## ASSIGNED TASK
In the listing below, locate the line containing "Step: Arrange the" and the line containing "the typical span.". Output both of them and every line between, exactly as written, and nothing more.

╭─ GIVEN RECORDS

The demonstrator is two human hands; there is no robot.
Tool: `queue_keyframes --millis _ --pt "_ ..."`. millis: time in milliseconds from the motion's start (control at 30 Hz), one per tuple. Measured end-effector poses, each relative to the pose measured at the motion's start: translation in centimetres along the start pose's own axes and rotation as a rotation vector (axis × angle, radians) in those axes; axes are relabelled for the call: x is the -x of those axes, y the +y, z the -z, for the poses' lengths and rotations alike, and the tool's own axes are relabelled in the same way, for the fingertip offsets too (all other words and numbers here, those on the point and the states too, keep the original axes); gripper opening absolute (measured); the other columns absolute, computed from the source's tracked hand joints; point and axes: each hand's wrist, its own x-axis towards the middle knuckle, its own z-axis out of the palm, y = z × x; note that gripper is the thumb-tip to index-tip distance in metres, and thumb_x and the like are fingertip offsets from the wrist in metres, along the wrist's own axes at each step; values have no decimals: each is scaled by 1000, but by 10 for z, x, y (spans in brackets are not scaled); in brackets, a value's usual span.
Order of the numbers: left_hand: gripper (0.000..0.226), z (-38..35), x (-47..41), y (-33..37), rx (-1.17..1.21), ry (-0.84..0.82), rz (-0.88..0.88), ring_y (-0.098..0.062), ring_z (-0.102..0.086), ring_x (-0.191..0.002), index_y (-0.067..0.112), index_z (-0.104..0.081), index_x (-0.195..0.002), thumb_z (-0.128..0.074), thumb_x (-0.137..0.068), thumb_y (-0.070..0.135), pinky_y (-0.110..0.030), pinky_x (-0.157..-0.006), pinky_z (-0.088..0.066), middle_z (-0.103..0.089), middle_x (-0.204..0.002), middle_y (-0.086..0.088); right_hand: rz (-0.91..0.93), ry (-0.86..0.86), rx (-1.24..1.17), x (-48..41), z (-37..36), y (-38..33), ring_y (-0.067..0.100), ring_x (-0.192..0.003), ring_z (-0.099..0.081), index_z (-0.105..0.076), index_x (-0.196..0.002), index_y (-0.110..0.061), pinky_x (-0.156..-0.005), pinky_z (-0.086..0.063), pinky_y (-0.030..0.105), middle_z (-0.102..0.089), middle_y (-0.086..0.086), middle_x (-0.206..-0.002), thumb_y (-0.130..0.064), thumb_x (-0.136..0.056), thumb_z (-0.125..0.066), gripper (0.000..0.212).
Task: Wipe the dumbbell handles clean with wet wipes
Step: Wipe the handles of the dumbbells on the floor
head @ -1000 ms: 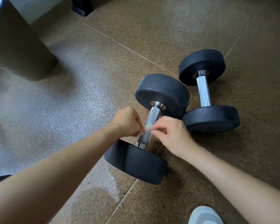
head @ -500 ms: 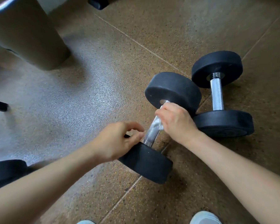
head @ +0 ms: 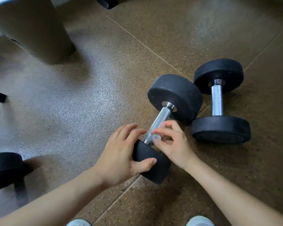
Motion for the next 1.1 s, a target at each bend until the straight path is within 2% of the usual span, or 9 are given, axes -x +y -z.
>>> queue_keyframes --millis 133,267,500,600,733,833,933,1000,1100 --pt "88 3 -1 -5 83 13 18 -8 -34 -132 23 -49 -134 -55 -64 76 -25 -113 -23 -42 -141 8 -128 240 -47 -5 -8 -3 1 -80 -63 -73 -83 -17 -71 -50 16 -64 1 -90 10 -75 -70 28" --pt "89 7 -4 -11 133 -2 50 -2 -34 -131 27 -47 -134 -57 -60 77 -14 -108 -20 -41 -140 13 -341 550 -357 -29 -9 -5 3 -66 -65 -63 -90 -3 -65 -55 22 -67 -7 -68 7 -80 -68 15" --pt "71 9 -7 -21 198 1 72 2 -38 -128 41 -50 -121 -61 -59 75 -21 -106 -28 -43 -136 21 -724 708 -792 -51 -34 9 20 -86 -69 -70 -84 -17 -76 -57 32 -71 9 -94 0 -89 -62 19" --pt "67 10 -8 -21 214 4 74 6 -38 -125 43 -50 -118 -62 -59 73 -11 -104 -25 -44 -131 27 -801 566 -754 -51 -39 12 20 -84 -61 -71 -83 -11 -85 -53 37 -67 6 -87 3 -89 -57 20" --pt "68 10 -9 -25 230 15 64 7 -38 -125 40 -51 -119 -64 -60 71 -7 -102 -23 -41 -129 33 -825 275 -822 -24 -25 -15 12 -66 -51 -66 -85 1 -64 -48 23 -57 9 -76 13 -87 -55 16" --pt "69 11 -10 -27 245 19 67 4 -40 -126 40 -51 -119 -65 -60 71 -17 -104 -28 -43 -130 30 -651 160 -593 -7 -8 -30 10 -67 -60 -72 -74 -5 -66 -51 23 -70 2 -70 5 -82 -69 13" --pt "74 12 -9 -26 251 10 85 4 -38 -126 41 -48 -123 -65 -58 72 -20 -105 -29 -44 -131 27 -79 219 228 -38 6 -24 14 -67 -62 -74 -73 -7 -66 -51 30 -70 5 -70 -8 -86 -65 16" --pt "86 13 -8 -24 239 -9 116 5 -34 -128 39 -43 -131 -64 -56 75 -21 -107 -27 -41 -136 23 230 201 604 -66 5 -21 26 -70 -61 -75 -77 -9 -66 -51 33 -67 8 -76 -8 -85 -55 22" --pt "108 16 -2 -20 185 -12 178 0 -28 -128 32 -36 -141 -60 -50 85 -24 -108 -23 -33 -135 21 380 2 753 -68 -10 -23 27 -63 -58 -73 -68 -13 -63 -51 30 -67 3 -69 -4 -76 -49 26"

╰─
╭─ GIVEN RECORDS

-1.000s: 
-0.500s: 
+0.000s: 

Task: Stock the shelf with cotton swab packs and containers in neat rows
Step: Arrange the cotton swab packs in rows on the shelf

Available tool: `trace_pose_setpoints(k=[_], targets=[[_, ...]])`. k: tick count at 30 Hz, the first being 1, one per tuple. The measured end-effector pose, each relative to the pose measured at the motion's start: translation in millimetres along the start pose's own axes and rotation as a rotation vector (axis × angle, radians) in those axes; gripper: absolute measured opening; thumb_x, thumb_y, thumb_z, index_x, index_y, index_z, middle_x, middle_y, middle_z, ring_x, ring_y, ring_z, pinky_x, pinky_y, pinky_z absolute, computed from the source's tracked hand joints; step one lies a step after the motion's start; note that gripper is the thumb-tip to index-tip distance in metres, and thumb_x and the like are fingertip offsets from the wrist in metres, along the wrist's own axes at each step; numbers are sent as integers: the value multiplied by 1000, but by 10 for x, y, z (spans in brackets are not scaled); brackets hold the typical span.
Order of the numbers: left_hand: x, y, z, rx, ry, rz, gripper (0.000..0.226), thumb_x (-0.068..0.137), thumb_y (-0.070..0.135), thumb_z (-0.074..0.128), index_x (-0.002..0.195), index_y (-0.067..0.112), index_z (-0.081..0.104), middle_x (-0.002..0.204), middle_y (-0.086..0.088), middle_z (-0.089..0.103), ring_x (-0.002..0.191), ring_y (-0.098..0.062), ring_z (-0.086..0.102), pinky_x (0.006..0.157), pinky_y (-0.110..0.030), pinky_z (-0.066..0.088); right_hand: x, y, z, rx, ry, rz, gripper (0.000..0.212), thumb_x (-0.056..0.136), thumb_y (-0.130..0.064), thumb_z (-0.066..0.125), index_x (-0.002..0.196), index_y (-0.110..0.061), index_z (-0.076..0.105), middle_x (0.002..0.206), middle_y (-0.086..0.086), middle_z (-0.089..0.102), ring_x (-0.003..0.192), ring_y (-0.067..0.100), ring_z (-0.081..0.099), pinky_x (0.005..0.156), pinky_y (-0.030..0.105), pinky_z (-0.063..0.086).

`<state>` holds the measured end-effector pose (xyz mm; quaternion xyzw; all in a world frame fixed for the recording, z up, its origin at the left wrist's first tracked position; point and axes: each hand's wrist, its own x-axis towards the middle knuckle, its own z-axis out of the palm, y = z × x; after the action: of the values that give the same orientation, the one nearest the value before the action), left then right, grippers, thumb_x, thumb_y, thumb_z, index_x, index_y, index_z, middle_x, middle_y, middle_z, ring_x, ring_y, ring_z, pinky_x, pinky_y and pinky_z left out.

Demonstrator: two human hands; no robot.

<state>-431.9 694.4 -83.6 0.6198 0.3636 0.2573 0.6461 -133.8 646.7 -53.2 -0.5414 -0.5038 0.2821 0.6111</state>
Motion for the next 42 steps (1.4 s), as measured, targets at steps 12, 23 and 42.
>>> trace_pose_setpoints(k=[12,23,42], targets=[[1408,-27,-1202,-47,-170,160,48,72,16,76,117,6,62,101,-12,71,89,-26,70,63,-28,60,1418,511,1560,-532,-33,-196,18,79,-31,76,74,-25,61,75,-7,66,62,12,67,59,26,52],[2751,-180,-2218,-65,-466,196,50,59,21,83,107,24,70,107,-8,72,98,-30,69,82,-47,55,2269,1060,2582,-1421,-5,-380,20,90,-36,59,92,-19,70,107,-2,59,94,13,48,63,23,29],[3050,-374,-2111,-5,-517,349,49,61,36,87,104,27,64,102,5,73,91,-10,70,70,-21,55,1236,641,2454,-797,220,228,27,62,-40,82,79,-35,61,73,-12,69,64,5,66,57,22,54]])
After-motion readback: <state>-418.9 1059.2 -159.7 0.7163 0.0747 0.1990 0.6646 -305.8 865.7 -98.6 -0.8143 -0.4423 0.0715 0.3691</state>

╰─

## ANSWER AREA
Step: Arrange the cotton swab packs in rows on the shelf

Available tool: `trace_pose_setpoints(k=[_], targets=[[_, ...]])`. k: tick count at 30 Hz, the first being 1, one per tuple. The measured end-effector pose, each relative to the pose measured at the motion's start: translation in millimetres along the start pose's own axes and rotation as a rotation vector (axis × angle, radians) in those axes; gripper: absolute measured opening; thumb_x, thumb_y, thumb_z, index_x, index_y, index_z, middle_x, middle_y, middle_z, ring_x, ring_y, ring_z, pinky_x, pinky_y, pinky_z absolute, computed from the source's tracked hand joints; step one lies a step after the motion's start; note that gripper is the thumb-tip to index-tip distance in metres, and thumb_x and the like are fingertip offsets from the wrist in metres, along the wrist's own axes at each step; numbers are sent as integers: the value multiplied by 1000, but by 10 for x, y, z (spans in brackets are not scaled); brackets hold the typical span.

This answer has no further content.